My advice to you is not to resist. See your situation not as a life of a hamster on a wheel but, rather, as a spiral, slowly, minutely unfurling itself. When you go into the old office, you won't be treading old ground. You'll be treading new ground, if only because the last time you walked through the doors it was the first time you entered. This time is the second time – and everything will have changed. And not just the doorway, but the ethos in the office, the people you're working with... and, most importantly, your experience of it.

Nothing stays the same from one moment to the next, even the very furniture you're looking at in your flat, or the chair you're sitting in. Every second it changes itself, sheds a bit of fluff, perhaps, creaks a little more on its legs.

If you want life to change, work not on changing your job, your friends or your surroundings but, rather, yourself. If you manage to change, during your life, just by a millimetre, you will have made good progress.

Readers say:

Do things for yourself

It sounds like you need external factors – men and work – to make you happy. Except, as you've discovered, they are transitory. You always have yourself, so learn to be happy in your own company. Start doing things that you want to do for yourself – travel, learn, keep-fit, whatever. When you start to appreciate yourself for who you are rather than in relation to others, your life will appear in less of a rut than you thought.

Karen McMullan, Ballyclare

Start taking control

You're only in a rut because you imagine that you're in a rut. It has nothing to do with where you are physically, but where you are in your head. The job that you had 10 years ago will be different to the one you go to now. As long as this is a job that you think you will enjoy, that's the main thing. Then, stop letting life just happen to you. Take control and make the life that you want, make plans, follow interests, take up hobbies. Life is too precious to waste.

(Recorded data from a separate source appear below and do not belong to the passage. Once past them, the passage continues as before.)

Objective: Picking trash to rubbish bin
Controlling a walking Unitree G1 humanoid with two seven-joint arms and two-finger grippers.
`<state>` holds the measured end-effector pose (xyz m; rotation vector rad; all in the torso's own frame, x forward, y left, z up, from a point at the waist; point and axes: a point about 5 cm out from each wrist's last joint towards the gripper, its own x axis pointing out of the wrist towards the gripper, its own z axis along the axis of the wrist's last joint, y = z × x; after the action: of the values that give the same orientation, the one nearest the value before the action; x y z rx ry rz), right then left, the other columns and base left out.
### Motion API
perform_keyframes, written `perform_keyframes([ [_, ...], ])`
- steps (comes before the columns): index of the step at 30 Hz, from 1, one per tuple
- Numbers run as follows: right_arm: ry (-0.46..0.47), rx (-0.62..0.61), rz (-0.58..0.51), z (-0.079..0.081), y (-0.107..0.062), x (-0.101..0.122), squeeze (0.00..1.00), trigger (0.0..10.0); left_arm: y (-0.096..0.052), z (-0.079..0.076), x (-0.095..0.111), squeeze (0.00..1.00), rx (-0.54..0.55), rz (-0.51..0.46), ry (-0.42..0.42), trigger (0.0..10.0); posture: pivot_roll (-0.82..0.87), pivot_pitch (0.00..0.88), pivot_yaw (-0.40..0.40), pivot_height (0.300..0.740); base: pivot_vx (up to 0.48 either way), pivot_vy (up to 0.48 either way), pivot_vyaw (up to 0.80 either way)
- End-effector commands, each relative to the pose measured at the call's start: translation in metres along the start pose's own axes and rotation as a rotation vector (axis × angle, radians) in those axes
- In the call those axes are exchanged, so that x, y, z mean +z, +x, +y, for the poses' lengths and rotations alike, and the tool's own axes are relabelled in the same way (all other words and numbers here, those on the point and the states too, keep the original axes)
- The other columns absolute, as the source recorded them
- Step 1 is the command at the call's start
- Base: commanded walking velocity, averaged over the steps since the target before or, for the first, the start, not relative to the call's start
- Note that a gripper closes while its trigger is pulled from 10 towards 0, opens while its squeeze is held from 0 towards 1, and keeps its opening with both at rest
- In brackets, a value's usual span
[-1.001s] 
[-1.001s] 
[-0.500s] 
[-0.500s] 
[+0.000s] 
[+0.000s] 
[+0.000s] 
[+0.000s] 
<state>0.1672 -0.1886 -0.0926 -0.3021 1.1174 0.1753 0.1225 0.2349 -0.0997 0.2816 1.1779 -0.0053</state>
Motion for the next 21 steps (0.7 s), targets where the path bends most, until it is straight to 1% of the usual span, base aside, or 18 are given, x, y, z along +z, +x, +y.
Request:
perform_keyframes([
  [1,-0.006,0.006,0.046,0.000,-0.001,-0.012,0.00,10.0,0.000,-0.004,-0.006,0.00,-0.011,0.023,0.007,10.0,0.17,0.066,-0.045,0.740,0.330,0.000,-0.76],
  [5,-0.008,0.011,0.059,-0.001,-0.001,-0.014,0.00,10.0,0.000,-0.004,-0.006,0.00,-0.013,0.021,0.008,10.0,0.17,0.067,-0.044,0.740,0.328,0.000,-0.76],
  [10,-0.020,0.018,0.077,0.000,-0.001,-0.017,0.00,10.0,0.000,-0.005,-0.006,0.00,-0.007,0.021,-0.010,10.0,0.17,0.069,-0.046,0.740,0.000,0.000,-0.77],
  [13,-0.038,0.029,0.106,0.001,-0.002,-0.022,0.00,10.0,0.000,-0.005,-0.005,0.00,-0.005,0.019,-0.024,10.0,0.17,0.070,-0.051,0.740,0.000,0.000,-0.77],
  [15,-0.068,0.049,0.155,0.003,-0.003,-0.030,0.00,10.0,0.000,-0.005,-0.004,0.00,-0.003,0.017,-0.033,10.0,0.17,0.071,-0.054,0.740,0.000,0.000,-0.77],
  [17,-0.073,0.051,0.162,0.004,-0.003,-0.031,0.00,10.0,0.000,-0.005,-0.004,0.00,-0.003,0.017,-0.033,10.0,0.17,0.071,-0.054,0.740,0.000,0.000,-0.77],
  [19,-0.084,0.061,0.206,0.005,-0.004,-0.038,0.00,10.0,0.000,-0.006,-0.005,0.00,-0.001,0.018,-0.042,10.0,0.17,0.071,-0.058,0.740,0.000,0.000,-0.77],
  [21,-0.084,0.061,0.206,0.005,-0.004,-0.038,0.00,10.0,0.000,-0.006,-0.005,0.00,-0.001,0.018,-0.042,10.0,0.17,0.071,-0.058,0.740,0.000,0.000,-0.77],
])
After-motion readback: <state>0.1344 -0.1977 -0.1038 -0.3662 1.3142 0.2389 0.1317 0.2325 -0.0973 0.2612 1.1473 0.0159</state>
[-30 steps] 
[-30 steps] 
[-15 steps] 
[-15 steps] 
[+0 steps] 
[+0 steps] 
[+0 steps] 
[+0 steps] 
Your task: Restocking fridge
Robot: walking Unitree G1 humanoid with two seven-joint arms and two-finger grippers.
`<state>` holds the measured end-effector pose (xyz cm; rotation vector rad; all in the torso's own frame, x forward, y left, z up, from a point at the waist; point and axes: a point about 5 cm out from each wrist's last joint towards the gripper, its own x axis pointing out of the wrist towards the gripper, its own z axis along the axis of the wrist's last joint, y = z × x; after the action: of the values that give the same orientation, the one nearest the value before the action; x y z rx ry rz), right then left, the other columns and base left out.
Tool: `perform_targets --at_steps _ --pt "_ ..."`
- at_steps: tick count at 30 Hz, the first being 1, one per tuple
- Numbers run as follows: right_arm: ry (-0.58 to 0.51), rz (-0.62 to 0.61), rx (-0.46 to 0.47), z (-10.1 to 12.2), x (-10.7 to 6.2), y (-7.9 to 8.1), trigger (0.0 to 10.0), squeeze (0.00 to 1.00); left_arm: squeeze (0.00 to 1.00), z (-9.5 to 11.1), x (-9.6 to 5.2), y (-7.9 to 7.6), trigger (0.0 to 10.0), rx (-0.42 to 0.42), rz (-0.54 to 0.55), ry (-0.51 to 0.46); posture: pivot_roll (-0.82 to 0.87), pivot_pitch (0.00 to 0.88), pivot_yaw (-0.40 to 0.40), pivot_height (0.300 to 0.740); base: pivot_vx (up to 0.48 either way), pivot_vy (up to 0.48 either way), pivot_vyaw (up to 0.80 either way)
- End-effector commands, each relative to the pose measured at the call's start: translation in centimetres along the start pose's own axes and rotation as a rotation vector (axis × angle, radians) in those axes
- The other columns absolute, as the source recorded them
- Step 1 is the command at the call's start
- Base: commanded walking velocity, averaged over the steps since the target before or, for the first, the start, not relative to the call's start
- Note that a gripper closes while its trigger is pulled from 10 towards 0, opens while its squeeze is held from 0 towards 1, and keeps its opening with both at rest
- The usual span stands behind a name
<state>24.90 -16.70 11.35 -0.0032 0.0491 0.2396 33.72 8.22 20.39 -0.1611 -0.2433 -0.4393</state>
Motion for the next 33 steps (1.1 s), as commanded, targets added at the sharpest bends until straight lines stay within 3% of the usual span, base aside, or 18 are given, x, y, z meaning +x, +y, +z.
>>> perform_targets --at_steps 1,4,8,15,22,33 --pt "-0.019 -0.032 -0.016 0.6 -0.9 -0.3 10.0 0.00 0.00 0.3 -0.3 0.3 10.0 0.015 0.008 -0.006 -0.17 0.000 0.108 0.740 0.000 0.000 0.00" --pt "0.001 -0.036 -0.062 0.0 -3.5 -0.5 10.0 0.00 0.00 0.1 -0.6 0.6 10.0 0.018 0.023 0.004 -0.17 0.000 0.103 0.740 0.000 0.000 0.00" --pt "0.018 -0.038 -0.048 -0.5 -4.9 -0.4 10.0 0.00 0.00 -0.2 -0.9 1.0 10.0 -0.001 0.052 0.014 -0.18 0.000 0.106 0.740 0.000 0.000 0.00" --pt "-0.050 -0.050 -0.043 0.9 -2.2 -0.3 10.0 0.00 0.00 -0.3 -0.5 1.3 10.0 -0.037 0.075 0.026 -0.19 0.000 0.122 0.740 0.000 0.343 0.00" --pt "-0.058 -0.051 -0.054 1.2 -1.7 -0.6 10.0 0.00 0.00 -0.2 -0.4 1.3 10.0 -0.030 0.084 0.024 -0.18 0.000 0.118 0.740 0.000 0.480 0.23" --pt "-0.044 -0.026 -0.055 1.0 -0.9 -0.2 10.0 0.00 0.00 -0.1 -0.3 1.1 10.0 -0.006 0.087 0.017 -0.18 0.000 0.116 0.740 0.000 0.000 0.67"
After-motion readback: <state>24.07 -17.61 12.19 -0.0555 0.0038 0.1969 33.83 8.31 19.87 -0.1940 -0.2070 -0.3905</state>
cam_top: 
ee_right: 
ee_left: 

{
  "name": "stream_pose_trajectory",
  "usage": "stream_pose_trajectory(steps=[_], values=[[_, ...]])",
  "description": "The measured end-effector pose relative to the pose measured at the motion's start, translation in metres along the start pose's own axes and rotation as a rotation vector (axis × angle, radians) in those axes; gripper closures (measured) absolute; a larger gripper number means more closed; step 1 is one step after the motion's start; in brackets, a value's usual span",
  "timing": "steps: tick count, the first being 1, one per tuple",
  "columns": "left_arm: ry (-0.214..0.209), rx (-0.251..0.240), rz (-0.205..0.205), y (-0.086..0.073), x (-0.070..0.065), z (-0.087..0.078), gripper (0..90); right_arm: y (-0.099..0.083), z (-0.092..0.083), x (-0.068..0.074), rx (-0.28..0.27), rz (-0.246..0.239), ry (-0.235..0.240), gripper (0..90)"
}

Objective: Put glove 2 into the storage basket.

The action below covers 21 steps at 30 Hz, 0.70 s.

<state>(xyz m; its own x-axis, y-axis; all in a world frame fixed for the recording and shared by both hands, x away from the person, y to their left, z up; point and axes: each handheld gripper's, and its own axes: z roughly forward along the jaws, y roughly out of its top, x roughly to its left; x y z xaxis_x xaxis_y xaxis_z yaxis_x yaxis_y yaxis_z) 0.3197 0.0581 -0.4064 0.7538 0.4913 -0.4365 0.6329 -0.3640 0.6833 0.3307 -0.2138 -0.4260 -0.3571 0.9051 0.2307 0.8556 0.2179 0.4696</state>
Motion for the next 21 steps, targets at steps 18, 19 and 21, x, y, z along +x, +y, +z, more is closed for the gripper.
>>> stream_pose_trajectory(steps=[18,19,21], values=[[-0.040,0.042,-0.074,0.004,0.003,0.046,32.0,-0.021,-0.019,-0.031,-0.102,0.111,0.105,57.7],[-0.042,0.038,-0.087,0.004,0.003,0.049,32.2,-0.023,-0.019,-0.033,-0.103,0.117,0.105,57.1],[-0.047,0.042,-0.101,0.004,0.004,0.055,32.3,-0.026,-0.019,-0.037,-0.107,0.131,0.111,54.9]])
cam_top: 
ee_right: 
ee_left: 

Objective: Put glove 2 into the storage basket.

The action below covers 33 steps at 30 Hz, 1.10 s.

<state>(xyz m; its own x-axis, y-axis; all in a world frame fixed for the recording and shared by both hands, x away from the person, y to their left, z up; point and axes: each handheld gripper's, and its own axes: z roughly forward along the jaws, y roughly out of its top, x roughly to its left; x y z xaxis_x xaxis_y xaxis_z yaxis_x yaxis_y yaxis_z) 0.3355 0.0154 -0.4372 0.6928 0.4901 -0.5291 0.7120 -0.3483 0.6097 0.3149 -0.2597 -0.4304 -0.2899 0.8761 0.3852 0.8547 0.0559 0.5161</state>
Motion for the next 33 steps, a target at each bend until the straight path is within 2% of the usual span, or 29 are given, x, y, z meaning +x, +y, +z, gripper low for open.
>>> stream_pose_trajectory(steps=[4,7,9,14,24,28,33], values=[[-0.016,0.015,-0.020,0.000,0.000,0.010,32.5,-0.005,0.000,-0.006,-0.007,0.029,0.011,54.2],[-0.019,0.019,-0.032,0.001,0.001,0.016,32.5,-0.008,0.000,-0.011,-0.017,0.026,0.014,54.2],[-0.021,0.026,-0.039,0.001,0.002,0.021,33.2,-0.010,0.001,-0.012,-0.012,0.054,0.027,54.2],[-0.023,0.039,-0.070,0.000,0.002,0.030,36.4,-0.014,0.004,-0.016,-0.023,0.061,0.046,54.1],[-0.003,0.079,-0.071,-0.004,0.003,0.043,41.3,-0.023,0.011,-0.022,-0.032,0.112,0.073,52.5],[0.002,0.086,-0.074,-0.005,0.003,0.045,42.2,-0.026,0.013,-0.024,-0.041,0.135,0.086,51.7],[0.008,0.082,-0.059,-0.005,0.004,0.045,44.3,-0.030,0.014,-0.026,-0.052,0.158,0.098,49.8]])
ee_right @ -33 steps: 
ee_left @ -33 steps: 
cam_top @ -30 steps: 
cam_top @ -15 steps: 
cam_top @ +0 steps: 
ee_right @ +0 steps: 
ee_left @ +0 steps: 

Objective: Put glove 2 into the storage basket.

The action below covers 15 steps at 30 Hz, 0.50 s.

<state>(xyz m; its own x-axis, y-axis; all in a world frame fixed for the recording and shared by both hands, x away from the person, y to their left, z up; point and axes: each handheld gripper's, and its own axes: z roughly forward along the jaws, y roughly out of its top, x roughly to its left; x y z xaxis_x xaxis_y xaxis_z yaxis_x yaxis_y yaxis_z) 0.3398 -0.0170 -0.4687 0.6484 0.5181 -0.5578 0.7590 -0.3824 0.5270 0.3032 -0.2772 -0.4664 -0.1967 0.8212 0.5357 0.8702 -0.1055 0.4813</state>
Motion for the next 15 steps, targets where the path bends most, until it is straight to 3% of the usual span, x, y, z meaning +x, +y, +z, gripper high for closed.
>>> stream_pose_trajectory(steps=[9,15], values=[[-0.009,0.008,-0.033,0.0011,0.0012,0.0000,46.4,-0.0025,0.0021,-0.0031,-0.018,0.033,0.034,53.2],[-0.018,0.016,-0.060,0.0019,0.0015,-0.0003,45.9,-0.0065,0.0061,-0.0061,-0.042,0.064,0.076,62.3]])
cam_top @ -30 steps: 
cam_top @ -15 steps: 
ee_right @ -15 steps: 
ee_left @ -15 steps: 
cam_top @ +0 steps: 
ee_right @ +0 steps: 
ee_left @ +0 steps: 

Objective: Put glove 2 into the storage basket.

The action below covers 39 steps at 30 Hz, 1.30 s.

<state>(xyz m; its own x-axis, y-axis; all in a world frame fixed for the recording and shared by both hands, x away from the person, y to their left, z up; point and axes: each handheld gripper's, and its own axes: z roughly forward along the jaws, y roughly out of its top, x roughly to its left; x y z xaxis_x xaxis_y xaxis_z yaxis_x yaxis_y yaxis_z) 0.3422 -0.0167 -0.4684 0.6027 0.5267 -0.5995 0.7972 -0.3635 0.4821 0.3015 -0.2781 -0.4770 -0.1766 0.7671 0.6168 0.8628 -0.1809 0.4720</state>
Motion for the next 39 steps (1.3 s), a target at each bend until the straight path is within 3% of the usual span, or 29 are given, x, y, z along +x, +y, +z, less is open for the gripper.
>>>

Penny Joseph, Shoreham-by-sea, West Sussex

Develop a new interest

Aisling has found that relationships with men have not worked out for her. I suggest she looks at committing herself in some completely different direction for the next 12 months. She will feel rewarded for all the effort she puts in and she will know what appeals to her.

My 35-year-old son has just announced that he wants to take up choral singing and I am delighted. Other suggestions are to learn a foreign language, take up oil painting, get an allotment or take up a sport. If she wants to work with people, Aisling could consider voluntary work.

Vaughan Clarke, Colchester, Essex

Make some plans

Plan where you want to be in five years' time – and each day do one small thing to move you towards that target. There is nothing wrong with returning to a previous employer – provided you are going back to a higher position, or with the intention of moving up. You must keep job and personal life separate.

Do not go looking for a man but rather join clubs where you will meet people of both sexes and get to know men as friends before moving on to a relationship. Take up a challenging new hobby to expand your horizons. Decide what you want and go after it.

Hazel Rea, Colchester, Essex

Audit your life

It is easy to start feeling the lack of purpose that Aisling describes. Focusing on the good things going on – relationships and jobs are not the only important things in life – can perk you up a bit, but Aisling needs to feel as if she is taking some action.

She should carry out a full audit of her life and write down all the things that bring her satisfaction, and for each, why they are satisfying. Then she should imagine that she has won the lottery. What would she do? And why? She might be able to find ways to bring those things into her life without the win. There are a lot of places she can go to try new things and meet new friends, but it would be helpful to get a sense of direction first.